I was stunned by this pronouncement. I thought I had been getting into pretty good shape. But I assured her I would not die, though I admit to having some doubts because of this. I did, actually go see a doctor to ask about if it was safe for me to run a 5K at this point. And they checked me out and said I was fine. I was at this point 34 years old. My wife later admitted she thought I was talking about a marathon.
Anyway, I had a month to train for the 5K and I got ready for it by slowly adding mileage and eventually running about 4 miles in one run the week before the race.
Race time came and it was exciting. There were lots of people running that day in Stratford and I didn’t finish last. I think I ran about 32 minutes that day. It was a great experience and I loved the T-shirt I got for the effort. So I was hooked and I signed up for more races.
Connecticut was great for racing. There was a 5K just about every weekend and I have friends who have run a 5k in all 169 communities in the state. I did not do this, but it was really cool that you could find a 5k to run in every month.
My first 5k I believe was the MADD Dash in Stratford, Conn. The race is now in its 30th year and they plan on running it again in August. It was a great experience for me in that I got to see the big crowd of folks and I believe the area high schools used the race as a test for their cross country season.
Anyway, it was difficult for me, but I chugged through it and made it to the end where I was greeted by a relieved and proud wife who had brought some of our friends along.
It was cool back then, too. Hi-Tek Racing, which managed this race and lots of others that I liked running in, printed out and posted the timing results right there so you could see where you finished. HiTek is still going strong.
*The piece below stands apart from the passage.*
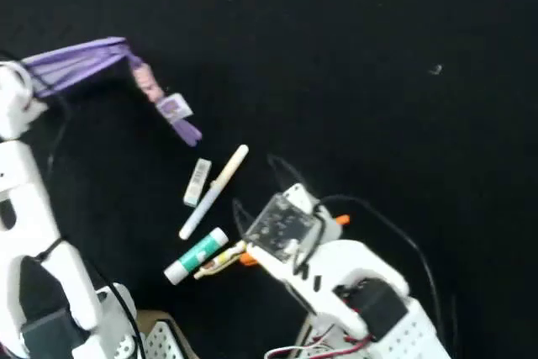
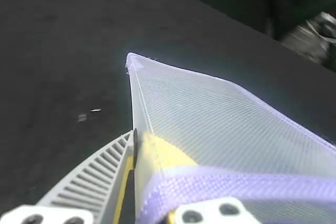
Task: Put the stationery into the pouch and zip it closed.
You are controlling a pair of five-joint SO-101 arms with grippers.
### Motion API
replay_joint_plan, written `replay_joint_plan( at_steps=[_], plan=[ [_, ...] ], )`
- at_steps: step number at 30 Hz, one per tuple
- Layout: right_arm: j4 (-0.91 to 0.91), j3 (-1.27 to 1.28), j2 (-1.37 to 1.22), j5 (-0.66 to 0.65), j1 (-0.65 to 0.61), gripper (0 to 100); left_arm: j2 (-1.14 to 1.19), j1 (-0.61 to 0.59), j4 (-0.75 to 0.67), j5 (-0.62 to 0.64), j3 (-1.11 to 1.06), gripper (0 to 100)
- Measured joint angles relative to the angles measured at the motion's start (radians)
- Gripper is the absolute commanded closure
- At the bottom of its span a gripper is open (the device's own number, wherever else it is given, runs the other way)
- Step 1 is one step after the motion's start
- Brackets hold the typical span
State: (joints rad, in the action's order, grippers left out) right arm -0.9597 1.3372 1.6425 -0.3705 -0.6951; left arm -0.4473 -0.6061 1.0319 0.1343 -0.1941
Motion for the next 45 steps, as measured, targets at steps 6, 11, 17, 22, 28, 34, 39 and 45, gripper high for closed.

After that first one, I was hooked and I soon signed up for others, running in the Bigelow 5K in Fairfield, Conn. Bigelow Tea, by the way, was founded in Fairfield and is still headquartered there. I got to interview Cindy Bigelow, the company CEO a few times and feel lucky to have gotten that opportunity to meet a business person of her caliber who is also a decent human being.
I kept it up and eventually got my times down to under 25 minutes.
But life happens and I fell off the road, so to speak. But I’m back now and doing better.
I know this is a long post, and I’m sorry about that.
But here’s the point I’m trying to make.
If you’re interested in getting into running and haven’t done it, this is my recommendation to get started:
- Check in with your doctor and make sure you’re okay to start tackling this.
- Get some decent shoes. They don’t have to be expensive, but they should be for running.
- Before going out to walk or run, do some stretches and warm ups. There’s great info on the web for this. You want to establish a pre-run routine.
- Start by walking and timing yourself. Pick a place you enjoy or just go out in your neighborhood and work up to a 20 minute walk.
- When you start running, start by setting a goal of jogging for a minute. It really doesn’t have to be fast, just faster than a walk. After hitting that one minute, walk the remaining 19 minutes.
- Extend your jogging time by 30 seconds to a minute over the period of a few weeks and eventually you’ll be running for 20 minutes. And then you’ll be on your way.
- Remember it’s also supposed to be fun and, unless you’re gunning to be a pro or win some races, you don’t have to run every day, nor do you have to run the entire time you’re out exercising. It’s really okay to stop and admire a sunset or a view while you’re out running. This is really your time.
Basic Gear to start
Shoes Get a decent pair but they don’t have to be expensive. Try them on and jog in them for a bit.
A watch or phone with a stop watch feature. Timex and Casio are good options if you don’t want to use a phone.
A couple pair of athletic shorts
A pair of sweat pants.
Some shirts you don’t mind sweating in.
Maybe check out a book on running from the library or buy one used.
Read some magazines on fitness and running
Get an app like Nike Run Club or Strava to track your runs or use a notebook.